A winter inversion traps polluted air in the valleys of the Wasatch Front

  The state of Utah missed a deadline a year ago to submit a plan to the Environmental Protection Agency for meeting new standards for the smallest particles in the air – the so-called PM 2.5 pollutants.  This plan includes new rules on industrial polluters and on wood burning in urban counties.  It also depends heavily on improvements in auto emissions as cleaner cars replace those now on the road.

Kathy Van Dame, who’s a leader of the group Breathe Utah and a member of the Air Quality Board, likes this plan much better than the one they rejected a year ago.

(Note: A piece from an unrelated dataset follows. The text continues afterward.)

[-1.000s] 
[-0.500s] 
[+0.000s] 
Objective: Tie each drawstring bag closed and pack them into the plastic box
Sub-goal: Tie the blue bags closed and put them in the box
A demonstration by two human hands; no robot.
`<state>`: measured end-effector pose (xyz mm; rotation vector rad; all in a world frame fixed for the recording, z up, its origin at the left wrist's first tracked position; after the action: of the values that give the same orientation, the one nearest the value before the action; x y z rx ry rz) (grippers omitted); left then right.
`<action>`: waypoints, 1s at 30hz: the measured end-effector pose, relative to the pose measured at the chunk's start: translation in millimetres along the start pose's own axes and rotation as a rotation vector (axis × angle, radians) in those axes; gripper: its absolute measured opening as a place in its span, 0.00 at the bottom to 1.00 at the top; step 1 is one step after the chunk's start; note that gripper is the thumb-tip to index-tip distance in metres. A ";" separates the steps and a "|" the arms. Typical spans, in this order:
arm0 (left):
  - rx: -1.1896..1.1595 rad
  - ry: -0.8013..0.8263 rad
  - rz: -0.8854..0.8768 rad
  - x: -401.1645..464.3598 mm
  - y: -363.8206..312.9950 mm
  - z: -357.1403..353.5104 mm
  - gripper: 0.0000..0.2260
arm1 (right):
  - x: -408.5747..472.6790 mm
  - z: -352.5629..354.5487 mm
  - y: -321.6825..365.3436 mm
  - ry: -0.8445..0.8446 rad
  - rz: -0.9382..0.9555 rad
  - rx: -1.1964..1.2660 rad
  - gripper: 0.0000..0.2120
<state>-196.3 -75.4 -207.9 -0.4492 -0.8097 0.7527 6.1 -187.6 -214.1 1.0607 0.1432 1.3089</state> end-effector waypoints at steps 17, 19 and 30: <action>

Van Dame tells KUER, "I think that it’s a vastly improved plan in the additional year of work that was done and I think that we can be very proud of the job that our Air Quality Division has done for us.”

But the plan still has plenty of critics.  Doctor Brian Moench with Utah Physicians for a Healthy Environment says it takes too long – until 2019 – to meet the new standards.

"Their modeling shows that this strategy that they have developed will just barely reach compliance if everything falls into their favor," Moench says.  "I mean, if every of their assumptions is correct, we just barely slide in under the EPA’s threshold.”

Moench says his group will contest the plan as the E-P-A decides whether to accept it, and he wouldn’t rule out a legal challenge down the road.